| YOUR GOAL |
In your copy of the entries, please include no pictures and return every word exactly.

===== MATERIAL FOR THE TASK =====

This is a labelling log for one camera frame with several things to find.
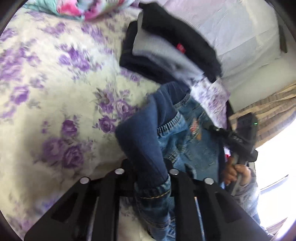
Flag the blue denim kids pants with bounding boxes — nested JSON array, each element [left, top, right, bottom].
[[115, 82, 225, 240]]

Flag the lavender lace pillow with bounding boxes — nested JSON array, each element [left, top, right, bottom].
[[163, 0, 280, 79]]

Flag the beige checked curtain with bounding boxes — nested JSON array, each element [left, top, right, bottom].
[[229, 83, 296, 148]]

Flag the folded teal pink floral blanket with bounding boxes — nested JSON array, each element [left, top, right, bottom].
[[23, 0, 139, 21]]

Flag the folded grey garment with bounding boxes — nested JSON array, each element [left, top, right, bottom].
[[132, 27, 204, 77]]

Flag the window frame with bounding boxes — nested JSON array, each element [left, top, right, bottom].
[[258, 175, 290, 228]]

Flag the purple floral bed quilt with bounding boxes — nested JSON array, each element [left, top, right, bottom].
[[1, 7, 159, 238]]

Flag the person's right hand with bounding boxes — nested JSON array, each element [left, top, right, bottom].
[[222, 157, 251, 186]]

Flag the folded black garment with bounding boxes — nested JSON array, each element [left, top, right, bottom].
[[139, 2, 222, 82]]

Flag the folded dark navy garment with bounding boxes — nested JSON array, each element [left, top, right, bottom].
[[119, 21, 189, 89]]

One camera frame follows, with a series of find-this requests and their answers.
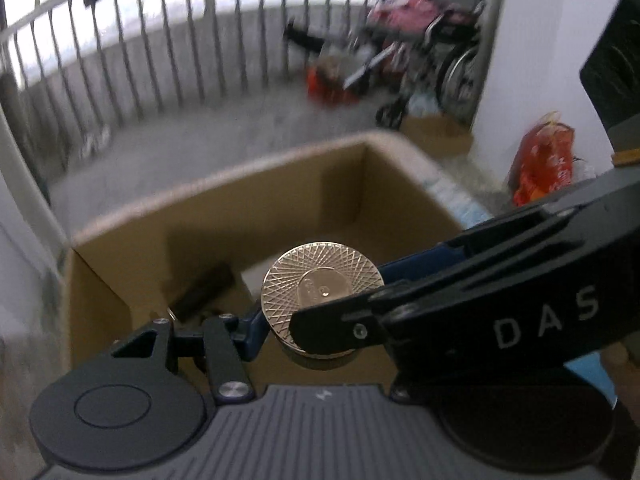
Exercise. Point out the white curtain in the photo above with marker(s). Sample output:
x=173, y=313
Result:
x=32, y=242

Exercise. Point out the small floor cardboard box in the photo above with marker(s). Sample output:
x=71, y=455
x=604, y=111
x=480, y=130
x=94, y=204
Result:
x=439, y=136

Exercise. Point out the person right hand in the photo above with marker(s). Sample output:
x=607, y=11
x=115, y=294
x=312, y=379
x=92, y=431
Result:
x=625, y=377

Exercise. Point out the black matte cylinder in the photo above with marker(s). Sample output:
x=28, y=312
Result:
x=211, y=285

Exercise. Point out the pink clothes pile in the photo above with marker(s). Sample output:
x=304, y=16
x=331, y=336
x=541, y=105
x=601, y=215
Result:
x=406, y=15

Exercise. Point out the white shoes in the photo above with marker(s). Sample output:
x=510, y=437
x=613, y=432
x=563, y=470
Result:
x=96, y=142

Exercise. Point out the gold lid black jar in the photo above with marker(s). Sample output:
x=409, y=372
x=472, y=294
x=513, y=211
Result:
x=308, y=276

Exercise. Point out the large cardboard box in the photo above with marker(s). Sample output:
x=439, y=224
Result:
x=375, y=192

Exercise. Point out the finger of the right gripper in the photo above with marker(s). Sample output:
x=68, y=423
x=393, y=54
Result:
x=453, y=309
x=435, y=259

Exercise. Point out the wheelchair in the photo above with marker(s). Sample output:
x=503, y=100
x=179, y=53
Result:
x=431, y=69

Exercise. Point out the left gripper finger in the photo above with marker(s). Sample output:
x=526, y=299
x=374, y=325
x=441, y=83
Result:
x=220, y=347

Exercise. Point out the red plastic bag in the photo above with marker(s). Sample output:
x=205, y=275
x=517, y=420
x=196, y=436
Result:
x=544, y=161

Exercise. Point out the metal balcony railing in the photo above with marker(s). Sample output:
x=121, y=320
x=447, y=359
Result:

=====

| ANSWER SPACE |
This is a labelling log for one camera frame with several things to find.
Flag the blue denim kids pants with bounding boxes — nested JSON array, each element [left, top, right, bottom].
[[115, 82, 225, 240]]

Flag the lavender lace pillow with bounding boxes — nested JSON array, each element [left, top, right, bottom].
[[163, 0, 280, 79]]

Flag the beige checked curtain with bounding boxes — nested JSON array, each element [left, top, right, bottom].
[[229, 83, 296, 148]]

Flag the folded teal pink floral blanket with bounding boxes — nested JSON array, each element [left, top, right, bottom].
[[23, 0, 139, 21]]

Flag the folded grey garment with bounding boxes — nested JSON array, each element [left, top, right, bottom].
[[132, 27, 204, 77]]

Flag the window frame with bounding boxes — nested JSON array, each element [left, top, right, bottom].
[[258, 175, 290, 228]]

Flag the purple floral bed quilt with bounding boxes — nested JSON array, each element [left, top, right, bottom].
[[1, 7, 159, 238]]

Flag the person's right hand with bounding boxes — nested JSON array, each element [left, top, right, bottom].
[[222, 157, 251, 186]]

Flag the folded black garment with bounding boxes — nested JSON array, each element [left, top, right, bottom].
[[139, 2, 222, 82]]

Flag the folded dark navy garment with bounding boxes — nested JSON array, each element [left, top, right, bottom].
[[119, 21, 189, 89]]

One camera frame follows, with a series of find-this requests and their answers.
Exercise. Point out the white curtain in the photo above with marker(s). Sample output:
x=173, y=313
Result:
x=32, y=242

Exercise. Point out the small floor cardboard box in the photo above with marker(s). Sample output:
x=71, y=455
x=604, y=111
x=480, y=130
x=94, y=204
Result:
x=439, y=136

Exercise. Point out the person right hand in the photo above with marker(s). Sample output:
x=607, y=11
x=115, y=294
x=312, y=379
x=92, y=431
Result:
x=625, y=377

Exercise. Point out the black matte cylinder in the photo above with marker(s). Sample output:
x=28, y=312
Result:
x=211, y=285

Exercise. Point out the pink clothes pile in the photo above with marker(s). Sample output:
x=304, y=16
x=331, y=336
x=541, y=105
x=601, y=215
Result:
x=406, y=15

Exercise. Point out the white shoes in the photo above with marker(s). Sample output:
x=510, y=437
x=613, y=432
x=563, y=470
Result:
x=96, y=142

Exercise. Point out the gold lid black jar in the photo above with marker(s). Sample output:
x=409, y=372
x=472, y=294
x=513, y=211
Result:
x=308, y=276

Exercise. Point out the large cardboard box in the photo above with marker(s). Sample output:
x=439, y=224
Result:
x=375, y=192

Exercise. Point out the finger of the right gripper in the photo above with marker(s). Sample output:
x=68, y=423
x=393, y=54
Result:
x=453, y=309
x=435, y=259

Exercise. Point out the wheelchair in the photo above with marker(s). Sample output:
x=503, y=100
x=179, y=53
Result:
x=431, y=69

Exercise. Point out the left gripper finger in the photo above with marker(s). Sample output:
x=526, y=299
x=374, y=325
x=441, y=83
Result:
x=220, y=347

Exercise. Point out the red plastic bag in the photo above with marker(s). Sample output:
x=205, y=275
x=517, y=420
x=196, y=436
Result:
x=544, y=161

Exercise. Point out the metal balcony railing in the photo above with marker(s). Sample output:
x=121, y=320
x=447, y=359
Result:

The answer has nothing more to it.